• _What you should do_: Starting at the line that contains "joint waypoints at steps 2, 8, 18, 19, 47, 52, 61" in the listing below, write out every line word for word until you have written the line that contains "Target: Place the".

• _Data to use_:

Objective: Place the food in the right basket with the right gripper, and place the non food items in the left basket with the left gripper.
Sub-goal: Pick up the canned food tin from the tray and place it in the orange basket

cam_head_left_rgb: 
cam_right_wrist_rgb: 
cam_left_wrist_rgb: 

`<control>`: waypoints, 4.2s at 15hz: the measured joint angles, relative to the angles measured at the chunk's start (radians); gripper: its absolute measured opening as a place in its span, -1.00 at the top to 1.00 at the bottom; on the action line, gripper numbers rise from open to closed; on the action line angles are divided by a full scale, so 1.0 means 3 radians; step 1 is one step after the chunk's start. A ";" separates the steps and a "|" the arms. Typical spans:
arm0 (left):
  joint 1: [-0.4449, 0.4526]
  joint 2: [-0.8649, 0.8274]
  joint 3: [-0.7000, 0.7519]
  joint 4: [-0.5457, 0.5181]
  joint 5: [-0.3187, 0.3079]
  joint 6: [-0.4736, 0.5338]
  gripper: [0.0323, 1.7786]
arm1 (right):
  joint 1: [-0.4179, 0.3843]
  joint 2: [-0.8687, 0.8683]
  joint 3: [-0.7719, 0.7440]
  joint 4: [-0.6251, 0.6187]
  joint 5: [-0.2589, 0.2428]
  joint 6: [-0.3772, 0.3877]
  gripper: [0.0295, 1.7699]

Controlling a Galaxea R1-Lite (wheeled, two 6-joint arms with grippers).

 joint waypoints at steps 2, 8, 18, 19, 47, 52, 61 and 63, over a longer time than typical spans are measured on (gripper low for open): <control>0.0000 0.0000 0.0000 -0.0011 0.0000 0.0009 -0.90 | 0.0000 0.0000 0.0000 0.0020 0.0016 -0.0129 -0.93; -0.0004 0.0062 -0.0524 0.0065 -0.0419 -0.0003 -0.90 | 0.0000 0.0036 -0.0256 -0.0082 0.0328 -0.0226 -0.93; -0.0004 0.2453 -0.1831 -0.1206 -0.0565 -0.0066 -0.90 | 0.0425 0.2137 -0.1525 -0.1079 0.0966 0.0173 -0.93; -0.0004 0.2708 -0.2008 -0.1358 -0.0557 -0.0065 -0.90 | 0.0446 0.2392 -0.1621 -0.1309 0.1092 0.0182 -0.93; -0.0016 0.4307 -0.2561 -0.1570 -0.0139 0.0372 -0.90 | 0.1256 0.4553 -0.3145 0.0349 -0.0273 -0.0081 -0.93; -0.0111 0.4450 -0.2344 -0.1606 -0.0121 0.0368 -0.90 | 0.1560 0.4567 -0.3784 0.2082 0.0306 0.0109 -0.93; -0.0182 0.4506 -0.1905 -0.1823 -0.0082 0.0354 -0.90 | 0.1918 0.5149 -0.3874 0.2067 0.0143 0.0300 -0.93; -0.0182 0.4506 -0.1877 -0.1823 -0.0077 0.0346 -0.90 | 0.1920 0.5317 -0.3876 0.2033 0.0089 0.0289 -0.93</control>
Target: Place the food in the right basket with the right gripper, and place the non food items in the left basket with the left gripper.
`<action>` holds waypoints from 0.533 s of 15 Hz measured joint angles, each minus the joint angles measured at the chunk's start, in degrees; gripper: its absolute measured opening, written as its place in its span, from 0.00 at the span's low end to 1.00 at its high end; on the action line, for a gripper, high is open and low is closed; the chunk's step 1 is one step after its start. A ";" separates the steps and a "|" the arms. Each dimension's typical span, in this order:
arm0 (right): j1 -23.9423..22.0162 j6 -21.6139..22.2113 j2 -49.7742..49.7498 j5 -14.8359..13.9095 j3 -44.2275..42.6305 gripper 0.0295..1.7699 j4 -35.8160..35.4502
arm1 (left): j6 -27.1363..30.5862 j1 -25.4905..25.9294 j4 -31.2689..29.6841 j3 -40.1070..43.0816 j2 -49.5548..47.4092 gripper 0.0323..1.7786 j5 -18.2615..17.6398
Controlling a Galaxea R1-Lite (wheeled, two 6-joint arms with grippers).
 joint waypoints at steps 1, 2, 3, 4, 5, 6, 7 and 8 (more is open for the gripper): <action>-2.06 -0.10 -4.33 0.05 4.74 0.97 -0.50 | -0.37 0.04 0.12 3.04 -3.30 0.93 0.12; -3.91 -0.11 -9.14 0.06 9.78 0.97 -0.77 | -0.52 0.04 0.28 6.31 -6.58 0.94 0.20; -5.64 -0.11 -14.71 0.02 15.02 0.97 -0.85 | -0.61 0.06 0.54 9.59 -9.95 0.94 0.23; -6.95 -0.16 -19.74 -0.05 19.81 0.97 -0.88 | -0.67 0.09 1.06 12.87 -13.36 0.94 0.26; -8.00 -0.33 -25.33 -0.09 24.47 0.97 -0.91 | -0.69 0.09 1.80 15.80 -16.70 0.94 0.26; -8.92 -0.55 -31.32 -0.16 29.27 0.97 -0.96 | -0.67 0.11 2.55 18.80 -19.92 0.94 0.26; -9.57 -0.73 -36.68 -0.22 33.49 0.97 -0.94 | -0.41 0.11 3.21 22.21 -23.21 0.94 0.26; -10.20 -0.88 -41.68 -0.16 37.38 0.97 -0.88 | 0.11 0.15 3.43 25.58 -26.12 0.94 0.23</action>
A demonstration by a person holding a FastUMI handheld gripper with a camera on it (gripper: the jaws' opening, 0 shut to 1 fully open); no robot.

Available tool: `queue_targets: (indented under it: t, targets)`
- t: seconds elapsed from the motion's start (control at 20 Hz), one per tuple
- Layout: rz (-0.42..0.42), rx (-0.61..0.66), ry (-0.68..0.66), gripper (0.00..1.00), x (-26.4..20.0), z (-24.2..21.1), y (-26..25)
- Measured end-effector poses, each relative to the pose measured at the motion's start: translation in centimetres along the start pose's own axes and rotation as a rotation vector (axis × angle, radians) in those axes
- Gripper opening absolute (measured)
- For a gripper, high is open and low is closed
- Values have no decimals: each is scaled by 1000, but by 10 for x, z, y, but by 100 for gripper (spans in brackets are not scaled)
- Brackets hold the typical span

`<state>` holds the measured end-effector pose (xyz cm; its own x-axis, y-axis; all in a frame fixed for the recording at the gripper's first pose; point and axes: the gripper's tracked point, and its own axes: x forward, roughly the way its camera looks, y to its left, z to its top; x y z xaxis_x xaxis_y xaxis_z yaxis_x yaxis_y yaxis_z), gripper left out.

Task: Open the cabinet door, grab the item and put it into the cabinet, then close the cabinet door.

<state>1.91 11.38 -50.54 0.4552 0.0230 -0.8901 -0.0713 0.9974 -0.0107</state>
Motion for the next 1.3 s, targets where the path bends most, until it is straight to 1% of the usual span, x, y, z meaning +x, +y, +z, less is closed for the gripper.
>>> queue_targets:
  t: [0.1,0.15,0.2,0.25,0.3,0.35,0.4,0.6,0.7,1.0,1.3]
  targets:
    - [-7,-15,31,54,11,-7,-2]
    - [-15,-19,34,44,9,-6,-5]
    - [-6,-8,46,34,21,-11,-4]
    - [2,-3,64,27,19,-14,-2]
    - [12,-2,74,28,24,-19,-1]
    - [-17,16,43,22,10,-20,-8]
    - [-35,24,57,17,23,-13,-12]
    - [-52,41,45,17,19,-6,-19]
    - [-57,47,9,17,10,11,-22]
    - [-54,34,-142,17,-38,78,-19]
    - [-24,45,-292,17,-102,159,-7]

• _Expected output_:
 joint waypoints at steps 2, 8, 18, 19, 47, 52, 61 and 63, over a longer time than typical spans are measured on (gripper low for open): <control>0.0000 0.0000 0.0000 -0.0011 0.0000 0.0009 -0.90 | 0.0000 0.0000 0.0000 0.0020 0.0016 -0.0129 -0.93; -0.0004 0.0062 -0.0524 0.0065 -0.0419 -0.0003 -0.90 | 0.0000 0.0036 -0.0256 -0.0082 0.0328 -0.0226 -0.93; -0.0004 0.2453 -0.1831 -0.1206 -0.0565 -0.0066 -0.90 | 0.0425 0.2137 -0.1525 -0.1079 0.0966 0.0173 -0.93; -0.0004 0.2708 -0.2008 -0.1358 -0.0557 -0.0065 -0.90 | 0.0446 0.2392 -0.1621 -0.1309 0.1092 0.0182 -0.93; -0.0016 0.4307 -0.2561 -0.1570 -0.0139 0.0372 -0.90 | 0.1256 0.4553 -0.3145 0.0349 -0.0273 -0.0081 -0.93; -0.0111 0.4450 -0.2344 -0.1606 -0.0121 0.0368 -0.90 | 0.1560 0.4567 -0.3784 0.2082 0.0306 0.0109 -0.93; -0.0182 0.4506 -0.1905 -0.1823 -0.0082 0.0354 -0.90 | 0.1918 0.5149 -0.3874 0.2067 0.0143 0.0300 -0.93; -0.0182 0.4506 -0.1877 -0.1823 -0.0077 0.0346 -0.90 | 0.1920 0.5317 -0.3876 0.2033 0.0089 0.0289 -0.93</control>
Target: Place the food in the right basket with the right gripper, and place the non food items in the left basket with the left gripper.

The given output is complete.